■ Assignment:
Among the entries below, find the lines with the word "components" and return them.

[[ Exercise data, beginning ]]

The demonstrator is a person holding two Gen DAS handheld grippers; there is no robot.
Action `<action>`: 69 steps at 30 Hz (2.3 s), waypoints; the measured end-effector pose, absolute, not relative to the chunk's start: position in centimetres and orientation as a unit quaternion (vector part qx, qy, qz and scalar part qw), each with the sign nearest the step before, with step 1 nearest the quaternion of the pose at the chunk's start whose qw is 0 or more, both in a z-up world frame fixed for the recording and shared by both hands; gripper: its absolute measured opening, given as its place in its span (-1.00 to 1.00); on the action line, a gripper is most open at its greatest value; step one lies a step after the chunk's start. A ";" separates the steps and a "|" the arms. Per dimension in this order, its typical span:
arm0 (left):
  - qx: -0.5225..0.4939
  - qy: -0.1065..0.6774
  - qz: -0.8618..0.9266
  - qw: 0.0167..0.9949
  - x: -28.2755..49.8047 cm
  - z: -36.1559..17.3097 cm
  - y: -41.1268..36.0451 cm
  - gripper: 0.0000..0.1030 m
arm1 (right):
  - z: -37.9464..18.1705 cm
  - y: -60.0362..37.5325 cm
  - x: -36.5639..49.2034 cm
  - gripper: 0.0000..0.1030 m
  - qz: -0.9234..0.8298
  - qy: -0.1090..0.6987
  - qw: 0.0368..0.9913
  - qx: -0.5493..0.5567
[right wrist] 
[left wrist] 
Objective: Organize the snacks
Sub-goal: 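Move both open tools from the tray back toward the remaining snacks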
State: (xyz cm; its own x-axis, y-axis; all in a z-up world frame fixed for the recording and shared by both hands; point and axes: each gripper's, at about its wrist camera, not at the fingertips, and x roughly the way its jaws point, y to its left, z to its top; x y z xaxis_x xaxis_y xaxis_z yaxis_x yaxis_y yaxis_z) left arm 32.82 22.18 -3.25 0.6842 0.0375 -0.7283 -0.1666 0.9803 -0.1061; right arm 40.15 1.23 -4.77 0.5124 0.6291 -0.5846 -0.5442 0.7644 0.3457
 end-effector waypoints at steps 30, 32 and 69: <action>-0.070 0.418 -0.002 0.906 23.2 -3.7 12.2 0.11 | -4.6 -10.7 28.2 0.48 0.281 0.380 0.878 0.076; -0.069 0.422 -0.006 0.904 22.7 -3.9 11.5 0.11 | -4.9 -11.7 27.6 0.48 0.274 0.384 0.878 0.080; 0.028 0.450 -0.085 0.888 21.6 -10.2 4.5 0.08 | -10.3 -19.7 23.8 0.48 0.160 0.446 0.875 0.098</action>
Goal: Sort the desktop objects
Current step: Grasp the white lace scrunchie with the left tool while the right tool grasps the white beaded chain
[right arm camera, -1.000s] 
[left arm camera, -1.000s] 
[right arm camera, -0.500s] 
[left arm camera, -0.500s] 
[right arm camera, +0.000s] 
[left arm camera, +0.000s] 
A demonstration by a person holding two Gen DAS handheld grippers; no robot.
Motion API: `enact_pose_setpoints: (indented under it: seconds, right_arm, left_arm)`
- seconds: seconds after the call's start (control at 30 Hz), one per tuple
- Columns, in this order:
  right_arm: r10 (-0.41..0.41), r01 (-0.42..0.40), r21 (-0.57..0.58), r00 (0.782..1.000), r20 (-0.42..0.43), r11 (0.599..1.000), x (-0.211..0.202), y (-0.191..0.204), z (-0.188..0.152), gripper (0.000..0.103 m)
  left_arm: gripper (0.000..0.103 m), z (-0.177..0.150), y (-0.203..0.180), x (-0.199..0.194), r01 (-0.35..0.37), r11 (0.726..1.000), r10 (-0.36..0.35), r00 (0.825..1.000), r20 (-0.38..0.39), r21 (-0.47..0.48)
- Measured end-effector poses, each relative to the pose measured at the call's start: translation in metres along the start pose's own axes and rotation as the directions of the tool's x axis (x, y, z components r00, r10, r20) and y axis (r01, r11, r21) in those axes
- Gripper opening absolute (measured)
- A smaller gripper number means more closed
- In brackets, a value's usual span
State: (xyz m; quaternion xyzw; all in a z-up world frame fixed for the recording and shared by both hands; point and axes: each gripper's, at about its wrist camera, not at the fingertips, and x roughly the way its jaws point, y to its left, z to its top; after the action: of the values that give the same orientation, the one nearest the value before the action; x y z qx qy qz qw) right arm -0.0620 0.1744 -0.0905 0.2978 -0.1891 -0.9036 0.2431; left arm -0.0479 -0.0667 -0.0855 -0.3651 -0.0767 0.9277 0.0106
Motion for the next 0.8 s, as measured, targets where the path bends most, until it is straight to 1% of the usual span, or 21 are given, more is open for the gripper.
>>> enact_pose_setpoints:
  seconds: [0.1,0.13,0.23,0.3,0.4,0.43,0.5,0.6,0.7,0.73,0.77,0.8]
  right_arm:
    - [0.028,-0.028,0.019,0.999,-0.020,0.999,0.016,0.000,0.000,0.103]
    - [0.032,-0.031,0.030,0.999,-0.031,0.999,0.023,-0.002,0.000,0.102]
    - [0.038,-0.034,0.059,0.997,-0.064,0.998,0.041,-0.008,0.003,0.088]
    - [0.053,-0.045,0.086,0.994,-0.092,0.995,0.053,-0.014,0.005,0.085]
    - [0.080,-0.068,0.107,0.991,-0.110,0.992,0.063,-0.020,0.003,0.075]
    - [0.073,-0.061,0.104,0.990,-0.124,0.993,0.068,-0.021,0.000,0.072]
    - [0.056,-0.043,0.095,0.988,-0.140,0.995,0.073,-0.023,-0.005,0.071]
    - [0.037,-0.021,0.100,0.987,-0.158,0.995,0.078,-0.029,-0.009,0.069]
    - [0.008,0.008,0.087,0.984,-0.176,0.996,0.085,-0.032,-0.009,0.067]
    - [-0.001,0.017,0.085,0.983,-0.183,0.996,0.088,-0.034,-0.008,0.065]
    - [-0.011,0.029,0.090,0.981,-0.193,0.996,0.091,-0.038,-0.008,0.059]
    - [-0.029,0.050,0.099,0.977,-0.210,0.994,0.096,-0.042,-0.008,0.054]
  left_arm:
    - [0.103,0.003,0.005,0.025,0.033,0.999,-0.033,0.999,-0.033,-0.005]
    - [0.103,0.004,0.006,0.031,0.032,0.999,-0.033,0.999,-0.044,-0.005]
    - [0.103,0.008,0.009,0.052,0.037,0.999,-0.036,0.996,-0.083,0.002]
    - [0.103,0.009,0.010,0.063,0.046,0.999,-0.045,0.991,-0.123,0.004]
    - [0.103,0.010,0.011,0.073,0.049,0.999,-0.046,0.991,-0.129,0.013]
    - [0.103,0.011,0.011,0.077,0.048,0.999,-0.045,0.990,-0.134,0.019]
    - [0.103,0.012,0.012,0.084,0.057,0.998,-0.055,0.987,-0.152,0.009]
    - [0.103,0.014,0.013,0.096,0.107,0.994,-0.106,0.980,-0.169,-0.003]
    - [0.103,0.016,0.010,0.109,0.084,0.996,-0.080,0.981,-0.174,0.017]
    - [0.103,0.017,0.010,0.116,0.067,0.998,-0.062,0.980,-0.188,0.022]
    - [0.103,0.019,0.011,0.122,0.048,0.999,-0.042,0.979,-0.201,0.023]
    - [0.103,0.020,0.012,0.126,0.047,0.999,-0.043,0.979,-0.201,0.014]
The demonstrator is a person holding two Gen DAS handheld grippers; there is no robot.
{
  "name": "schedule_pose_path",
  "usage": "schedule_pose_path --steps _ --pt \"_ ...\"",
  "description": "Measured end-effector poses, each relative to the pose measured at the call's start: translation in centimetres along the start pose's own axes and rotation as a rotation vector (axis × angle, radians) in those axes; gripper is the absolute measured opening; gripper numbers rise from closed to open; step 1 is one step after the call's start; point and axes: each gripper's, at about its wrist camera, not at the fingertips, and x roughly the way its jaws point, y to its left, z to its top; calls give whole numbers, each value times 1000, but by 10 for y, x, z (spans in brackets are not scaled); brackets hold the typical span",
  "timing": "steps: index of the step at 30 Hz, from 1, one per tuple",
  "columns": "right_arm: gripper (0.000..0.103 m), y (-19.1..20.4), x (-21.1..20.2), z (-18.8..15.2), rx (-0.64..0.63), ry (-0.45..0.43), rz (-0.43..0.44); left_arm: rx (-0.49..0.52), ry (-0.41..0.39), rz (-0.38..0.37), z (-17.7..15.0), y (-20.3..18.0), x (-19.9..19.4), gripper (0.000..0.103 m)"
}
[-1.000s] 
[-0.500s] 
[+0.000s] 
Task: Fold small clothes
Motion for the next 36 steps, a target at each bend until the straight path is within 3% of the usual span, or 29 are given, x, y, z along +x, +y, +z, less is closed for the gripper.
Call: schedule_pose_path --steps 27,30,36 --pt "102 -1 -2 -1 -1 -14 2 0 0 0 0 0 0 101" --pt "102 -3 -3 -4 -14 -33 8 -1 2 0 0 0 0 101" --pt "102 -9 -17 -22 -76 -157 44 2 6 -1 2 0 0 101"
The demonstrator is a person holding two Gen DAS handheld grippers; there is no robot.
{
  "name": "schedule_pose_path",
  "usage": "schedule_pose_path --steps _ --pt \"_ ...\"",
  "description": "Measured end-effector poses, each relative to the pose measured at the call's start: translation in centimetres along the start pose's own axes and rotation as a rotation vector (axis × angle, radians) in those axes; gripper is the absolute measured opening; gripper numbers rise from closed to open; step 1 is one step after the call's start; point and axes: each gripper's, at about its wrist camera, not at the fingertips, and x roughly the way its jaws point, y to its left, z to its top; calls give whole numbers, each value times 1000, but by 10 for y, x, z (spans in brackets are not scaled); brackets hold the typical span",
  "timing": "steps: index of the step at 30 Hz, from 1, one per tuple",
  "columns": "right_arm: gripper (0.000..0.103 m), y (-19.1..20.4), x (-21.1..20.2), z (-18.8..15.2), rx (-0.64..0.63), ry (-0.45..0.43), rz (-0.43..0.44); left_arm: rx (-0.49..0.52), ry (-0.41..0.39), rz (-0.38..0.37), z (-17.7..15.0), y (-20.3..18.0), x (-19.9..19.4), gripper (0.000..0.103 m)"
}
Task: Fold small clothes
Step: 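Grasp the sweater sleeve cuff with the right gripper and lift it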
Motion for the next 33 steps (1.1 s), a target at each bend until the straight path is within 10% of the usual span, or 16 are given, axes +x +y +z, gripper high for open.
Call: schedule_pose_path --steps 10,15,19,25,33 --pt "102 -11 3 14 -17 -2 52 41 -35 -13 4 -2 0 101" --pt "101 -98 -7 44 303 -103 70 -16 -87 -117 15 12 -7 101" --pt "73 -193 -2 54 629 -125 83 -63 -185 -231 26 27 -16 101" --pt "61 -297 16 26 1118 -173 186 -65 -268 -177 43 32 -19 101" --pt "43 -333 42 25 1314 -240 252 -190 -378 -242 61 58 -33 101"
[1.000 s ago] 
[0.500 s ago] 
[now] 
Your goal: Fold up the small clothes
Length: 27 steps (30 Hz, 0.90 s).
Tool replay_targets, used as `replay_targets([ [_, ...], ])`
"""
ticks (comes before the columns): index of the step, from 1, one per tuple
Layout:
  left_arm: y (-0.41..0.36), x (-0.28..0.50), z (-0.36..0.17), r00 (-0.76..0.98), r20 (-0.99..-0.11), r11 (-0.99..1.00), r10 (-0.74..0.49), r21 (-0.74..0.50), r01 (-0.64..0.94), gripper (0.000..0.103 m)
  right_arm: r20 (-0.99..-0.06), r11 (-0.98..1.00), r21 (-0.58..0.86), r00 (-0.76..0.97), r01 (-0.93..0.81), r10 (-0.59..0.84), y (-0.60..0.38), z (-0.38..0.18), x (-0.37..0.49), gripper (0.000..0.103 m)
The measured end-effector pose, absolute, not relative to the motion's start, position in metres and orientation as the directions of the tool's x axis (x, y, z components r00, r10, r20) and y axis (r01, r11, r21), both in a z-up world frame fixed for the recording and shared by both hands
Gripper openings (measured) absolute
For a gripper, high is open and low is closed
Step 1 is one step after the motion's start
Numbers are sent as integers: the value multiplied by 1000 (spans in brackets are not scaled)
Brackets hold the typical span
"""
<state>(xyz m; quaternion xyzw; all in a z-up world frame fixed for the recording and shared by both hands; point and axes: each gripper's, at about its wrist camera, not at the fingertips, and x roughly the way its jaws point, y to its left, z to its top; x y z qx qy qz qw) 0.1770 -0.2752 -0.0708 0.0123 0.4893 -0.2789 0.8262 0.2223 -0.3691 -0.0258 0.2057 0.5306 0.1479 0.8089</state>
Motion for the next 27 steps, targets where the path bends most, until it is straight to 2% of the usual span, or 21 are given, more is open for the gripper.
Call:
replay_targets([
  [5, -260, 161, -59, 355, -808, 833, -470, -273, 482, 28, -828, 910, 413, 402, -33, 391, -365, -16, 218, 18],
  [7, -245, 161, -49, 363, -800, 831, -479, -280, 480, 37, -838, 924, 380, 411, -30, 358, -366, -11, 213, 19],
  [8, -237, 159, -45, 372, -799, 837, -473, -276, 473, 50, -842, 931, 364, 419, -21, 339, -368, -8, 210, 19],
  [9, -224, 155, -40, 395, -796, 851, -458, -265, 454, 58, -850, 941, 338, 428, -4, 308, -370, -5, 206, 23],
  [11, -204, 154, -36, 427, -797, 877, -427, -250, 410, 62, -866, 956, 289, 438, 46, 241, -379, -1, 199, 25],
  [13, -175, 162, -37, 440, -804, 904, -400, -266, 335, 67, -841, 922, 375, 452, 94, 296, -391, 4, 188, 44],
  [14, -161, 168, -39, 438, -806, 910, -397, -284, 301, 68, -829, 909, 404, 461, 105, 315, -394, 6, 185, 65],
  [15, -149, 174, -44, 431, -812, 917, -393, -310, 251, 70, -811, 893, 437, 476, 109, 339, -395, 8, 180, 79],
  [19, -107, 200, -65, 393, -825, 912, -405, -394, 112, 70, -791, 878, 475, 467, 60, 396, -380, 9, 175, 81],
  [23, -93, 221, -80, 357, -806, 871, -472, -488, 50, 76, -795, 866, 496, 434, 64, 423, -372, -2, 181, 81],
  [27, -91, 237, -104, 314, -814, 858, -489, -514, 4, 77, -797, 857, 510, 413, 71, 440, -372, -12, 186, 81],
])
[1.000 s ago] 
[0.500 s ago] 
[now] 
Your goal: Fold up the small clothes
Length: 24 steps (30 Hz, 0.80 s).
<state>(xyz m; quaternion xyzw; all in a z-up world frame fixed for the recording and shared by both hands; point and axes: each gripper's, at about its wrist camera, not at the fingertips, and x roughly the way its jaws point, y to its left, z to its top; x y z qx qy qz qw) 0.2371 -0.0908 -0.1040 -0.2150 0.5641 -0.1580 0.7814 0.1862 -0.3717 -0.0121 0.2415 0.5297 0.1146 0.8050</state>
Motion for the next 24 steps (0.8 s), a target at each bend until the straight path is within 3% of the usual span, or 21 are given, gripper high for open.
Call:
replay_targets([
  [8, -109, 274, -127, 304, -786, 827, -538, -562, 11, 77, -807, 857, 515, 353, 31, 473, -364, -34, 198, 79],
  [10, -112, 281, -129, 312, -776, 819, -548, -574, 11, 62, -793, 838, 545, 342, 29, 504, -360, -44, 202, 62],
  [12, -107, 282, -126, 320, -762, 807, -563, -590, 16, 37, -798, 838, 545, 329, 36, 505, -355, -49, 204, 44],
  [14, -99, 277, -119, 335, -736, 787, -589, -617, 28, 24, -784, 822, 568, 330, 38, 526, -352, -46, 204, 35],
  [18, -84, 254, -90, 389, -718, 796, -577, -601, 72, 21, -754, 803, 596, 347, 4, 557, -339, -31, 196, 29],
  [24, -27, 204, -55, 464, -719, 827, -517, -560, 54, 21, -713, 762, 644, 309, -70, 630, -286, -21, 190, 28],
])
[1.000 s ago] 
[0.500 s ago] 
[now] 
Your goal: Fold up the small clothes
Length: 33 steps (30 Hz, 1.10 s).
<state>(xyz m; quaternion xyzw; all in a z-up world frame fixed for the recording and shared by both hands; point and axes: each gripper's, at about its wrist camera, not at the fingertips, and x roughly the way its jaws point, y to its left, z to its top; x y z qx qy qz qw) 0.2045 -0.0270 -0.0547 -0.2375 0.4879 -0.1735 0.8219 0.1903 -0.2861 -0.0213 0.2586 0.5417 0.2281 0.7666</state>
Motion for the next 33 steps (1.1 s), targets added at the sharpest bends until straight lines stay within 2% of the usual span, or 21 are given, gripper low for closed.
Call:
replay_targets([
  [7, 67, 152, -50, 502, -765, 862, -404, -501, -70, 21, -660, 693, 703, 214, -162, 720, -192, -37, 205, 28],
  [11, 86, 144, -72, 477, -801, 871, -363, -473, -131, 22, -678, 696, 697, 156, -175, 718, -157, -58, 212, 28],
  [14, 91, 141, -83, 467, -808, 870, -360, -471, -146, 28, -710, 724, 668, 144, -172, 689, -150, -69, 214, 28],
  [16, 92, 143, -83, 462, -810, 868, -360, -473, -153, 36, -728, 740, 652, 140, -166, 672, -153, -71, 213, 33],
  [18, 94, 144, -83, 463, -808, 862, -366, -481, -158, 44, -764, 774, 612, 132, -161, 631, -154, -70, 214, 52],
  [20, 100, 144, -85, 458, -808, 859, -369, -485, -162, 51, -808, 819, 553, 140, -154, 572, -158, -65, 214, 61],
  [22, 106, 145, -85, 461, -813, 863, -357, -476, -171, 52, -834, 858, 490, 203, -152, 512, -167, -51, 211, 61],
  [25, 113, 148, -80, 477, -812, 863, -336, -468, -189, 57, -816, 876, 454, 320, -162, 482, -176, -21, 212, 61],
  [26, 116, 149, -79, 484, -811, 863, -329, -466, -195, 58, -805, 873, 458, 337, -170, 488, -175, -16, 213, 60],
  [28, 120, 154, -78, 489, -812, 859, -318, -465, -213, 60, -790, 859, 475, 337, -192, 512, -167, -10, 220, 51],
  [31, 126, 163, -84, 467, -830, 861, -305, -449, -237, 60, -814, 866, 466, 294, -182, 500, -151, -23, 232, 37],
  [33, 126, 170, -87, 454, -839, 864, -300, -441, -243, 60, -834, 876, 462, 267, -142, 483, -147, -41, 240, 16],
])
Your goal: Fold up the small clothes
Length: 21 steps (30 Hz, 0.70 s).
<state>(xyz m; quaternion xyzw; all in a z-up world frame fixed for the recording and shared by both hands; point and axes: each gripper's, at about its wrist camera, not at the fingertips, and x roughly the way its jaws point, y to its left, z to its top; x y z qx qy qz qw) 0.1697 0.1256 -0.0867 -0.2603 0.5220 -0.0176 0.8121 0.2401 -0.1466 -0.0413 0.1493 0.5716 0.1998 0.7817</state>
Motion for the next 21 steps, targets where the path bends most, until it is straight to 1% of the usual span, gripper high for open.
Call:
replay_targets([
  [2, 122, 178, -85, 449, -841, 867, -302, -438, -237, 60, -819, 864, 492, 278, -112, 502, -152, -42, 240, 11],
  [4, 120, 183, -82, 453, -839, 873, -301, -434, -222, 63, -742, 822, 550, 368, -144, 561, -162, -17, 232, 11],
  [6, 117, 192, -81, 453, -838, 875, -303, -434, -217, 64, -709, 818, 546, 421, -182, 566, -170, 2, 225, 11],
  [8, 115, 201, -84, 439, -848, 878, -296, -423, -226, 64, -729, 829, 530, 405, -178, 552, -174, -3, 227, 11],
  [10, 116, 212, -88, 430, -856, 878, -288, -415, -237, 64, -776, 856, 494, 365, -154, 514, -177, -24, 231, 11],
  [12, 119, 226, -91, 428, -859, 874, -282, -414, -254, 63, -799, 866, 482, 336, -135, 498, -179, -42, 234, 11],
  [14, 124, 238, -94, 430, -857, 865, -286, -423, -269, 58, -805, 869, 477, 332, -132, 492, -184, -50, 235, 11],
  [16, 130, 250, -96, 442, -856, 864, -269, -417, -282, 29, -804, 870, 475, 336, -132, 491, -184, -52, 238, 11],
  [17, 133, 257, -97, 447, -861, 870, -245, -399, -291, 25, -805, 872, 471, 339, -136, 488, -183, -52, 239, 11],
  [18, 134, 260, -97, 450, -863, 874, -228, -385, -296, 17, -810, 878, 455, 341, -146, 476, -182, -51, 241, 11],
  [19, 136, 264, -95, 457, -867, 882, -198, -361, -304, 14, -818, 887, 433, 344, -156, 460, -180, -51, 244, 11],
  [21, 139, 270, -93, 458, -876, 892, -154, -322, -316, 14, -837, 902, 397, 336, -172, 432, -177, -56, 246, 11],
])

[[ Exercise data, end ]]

■ Solution to the problem:
- Measured end-effector poses, each relative to the pose measured at the call's start: translation in metres along the start pose's own axes and rotation as the directions of the tool's x axis (x, y, z components r00, r10, r20) and y axis (r01, r11, r21) in those axes
The measured end-effector pose, absolute, not relative to the motion's start, position in metres and orientation as the directions of the tool's x axis (x, y, z components r00, r10, r20) and y axis (r01, r11, r21), both in a z-up world frame fixed for the recording and shared by both hands

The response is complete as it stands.